Alimentazione
OBESITA'
L'obesità è considerata una patologia endemica, poiché diffusa in una popolazione geograficamente circoscritta. Nello specifico l'obesità è prerogativa tipica, anche se non esclusiva, dei Paesi occidentali, dove circa 1/3 degli abitanti è sovrappeso.

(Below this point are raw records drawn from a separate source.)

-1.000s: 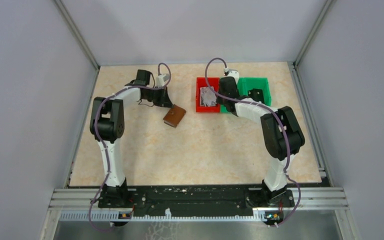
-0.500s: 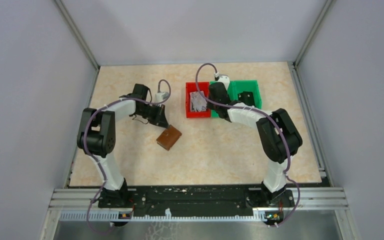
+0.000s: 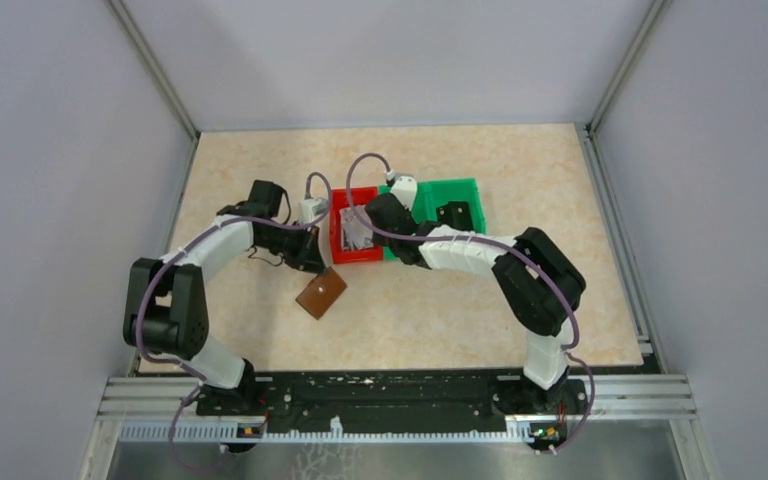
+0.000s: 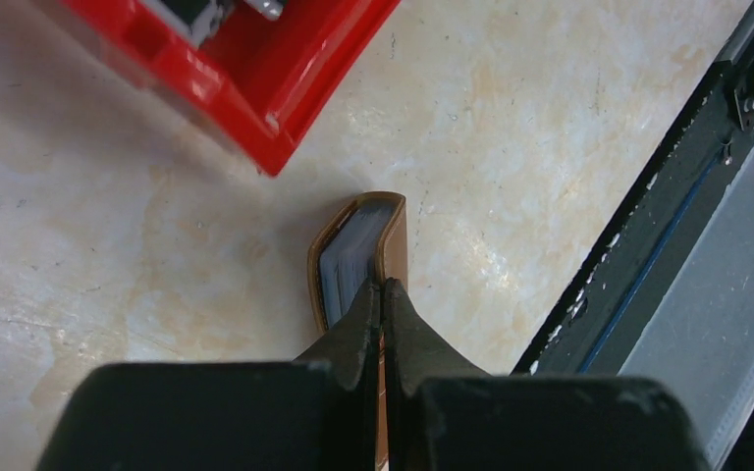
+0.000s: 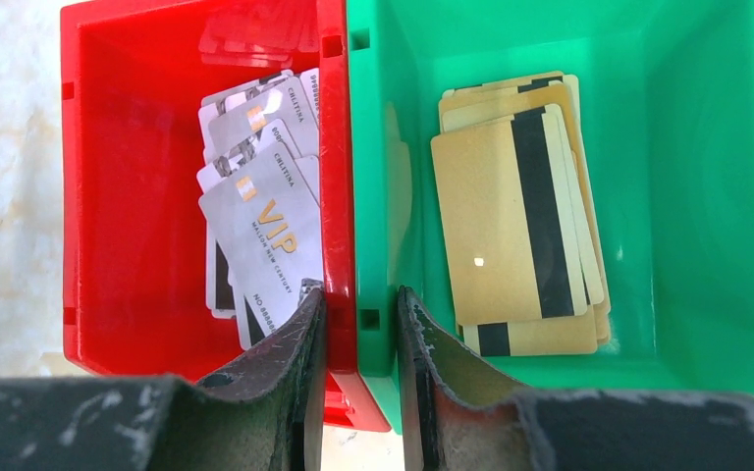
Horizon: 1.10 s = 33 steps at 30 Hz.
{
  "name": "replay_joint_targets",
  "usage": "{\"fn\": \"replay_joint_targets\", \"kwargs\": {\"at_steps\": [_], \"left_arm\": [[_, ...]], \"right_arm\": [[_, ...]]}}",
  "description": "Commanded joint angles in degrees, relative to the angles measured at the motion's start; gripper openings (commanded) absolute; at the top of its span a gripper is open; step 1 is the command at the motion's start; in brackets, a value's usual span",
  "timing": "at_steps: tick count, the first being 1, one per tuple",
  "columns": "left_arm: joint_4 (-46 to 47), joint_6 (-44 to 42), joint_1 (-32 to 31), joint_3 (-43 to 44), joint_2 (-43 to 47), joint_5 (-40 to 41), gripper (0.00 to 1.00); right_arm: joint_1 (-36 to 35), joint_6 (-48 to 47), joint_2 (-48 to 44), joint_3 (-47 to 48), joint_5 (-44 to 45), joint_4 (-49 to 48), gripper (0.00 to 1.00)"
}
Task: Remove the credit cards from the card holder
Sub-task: Pick up the card holder from the center of the board.
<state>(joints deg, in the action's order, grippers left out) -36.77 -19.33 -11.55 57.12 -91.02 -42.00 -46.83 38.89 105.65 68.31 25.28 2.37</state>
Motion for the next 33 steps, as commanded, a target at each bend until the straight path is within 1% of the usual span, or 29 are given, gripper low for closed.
{"fn": "replay_joint_targets", "kwargs": {"at_steps": [1,4,6,8,10,11,12,14,15,17,19,21,23,24,26,29,30,33], "left_arm": [[-1.63,-1.24,-0.40,-0.77,3.24,-1.75,0.00],[-2.48,-1.26,-0.40,-0.59,3.44,-2.21,0.00],[-3.40,-1.55,-0.40,-0.25,3.27,-2.82,0.00],[-4.23,-1.63,-0.40,0.27,3.43,-3.83,0.00],[-5.03,-1.25,-0.66,0.93,3.70,-4.41,0.00],[-5.44,-0.97,-0.87,1.30,4.02,-4.74,0.00],[-5.79,-0.55,-1.06,1.61,4.51,-5.14,0.00],[-5.50,1.19,-1.19,1.68,6.36,-6.46,0.00],[-5.30,2.17,-1.38,1.68,7.04,-7.18,0.00],[-5.43,3.59,-1.84,1.95,9.53,-9.14,0.00],[-5.96,4.36,-2.31,2.27,11.02,-9.79,0.00],[-6.72,4.40,-2.58,2.33,11.48,-9.16,0.00],[-8.13,3.83,-2.68,2.61,11.48,-8.82,0.00],[-8.70,3.66,-2.69,2.76,11.46,-8.77,0.00],[-9.28,3.44,-2.69,2.82,11.69,-8.98,0.00],[-9.22,3.35,-2.75,2.96,11.77,-9.13,0.00],[-9.20,3.36,-2.77,3.18,11.70,-9.07,0.00],[-9.01,3.17,-2.82,3.51,11.21,-9.24,0.00]], "right_arm": [[-2.46,4.04,1.45,0.83,-0.49,4.11,0.00],[-2.48,3.94,0.03,0.12,-1.45,2.57,0.00],[-2.48,2.98,-1.23,-0.63,-2.82,0.84,0.11],[-2.48,2.04,-2.68,-1.59,-4.29,-1.25,0.15],[-2.52,1.59,-4.13,-2.22,-5.49,-1.83,0.23],[-2.50,1.46,-4.90,-2.66,-6.18,-1.84,0.28],[-2.49,1.02,-5.97,-3.32,-7.15,-3.18,0.36],[-2.48,0.20,-8.94,-5.26,-8.60,-5.03,0.56],[-2.41,-0.33,-11.06,-6.70,-9.21,-6.14,0.62],[-2.32,-1.88,-15.65,-9.58,-10.91,-8.36,0.72],[-1.80,-3.72,-19.93,-11.83,-13.78,-10.29,0.79],[-0.75,-5.30,-22.14,-12.83,-17.68,-10.40,0.82],[0.52,-7.22,-23.91,-13.49,-23.12,-10.20,0.83],[1.24,-7.99,-24.63,-13.50,-24.04,-8.56,0.83],[2.73,-9.73,-25.66,-13.24,-23.75,-4.38,0.83],[6.53,-10.15,-27.99,-14.50,-22.99,-0.12,0.77],[7.96,-10.16,-29.08,-15.34,-22.35,1.05,0.77],[13.80,-11.38,-30.95,-15.08,-17.35,5.10,0.77]]}}
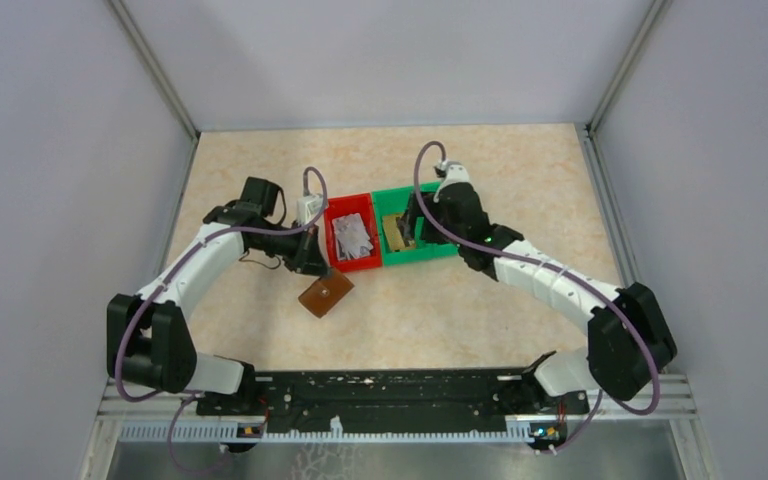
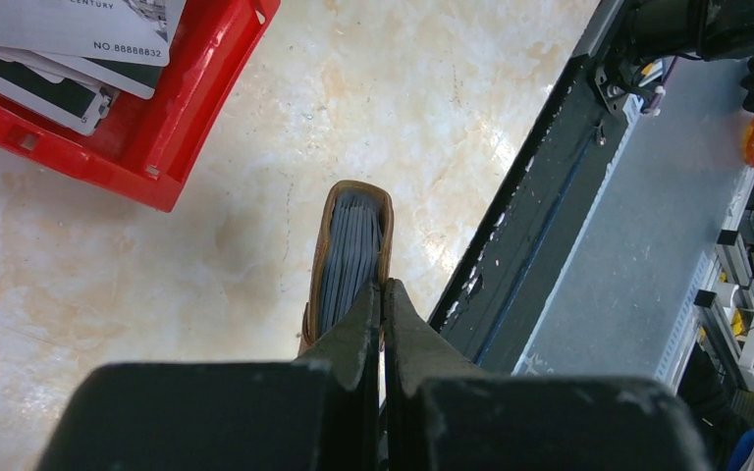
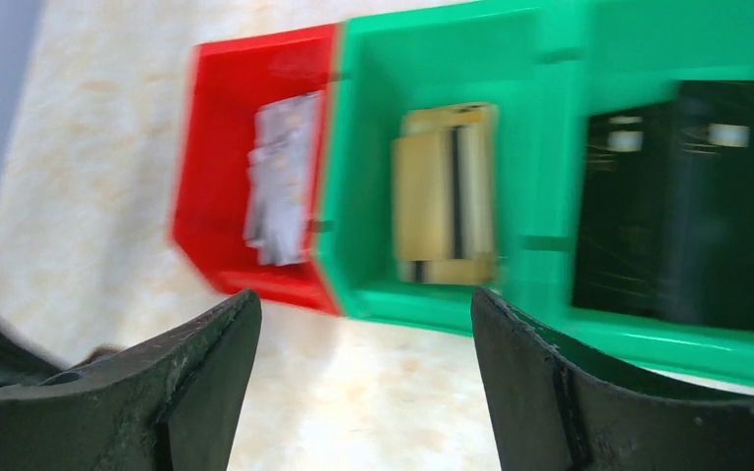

Secondo i dati ISTAT, nel 1999 gli Italiani sovrappeso erano circa il 33,6% della popolazione, mentre gli obesi erano "soltanto" il 9,1%. Da allora ad oggi il dilagare dell'obesità non ha accennato rallentamenti, tanto che ha ormai raggiunto la soglia del 10% (9,8%). Cresce anche il numero di Italiani sovrappeso, passati dal 33,6% del 1999 all'attuale 34,2%. Il dato più allarmante riguarda la diffusione del problema tra i bambini di cui l'Italia detiene, insieme alla Grecia e alla Spagna, il triste primato. Oltre un terzo dei bambini italiani di età compresa tra i sei e i nove anni è infatti in condizioni di sovrappeso o obesità (34,1%).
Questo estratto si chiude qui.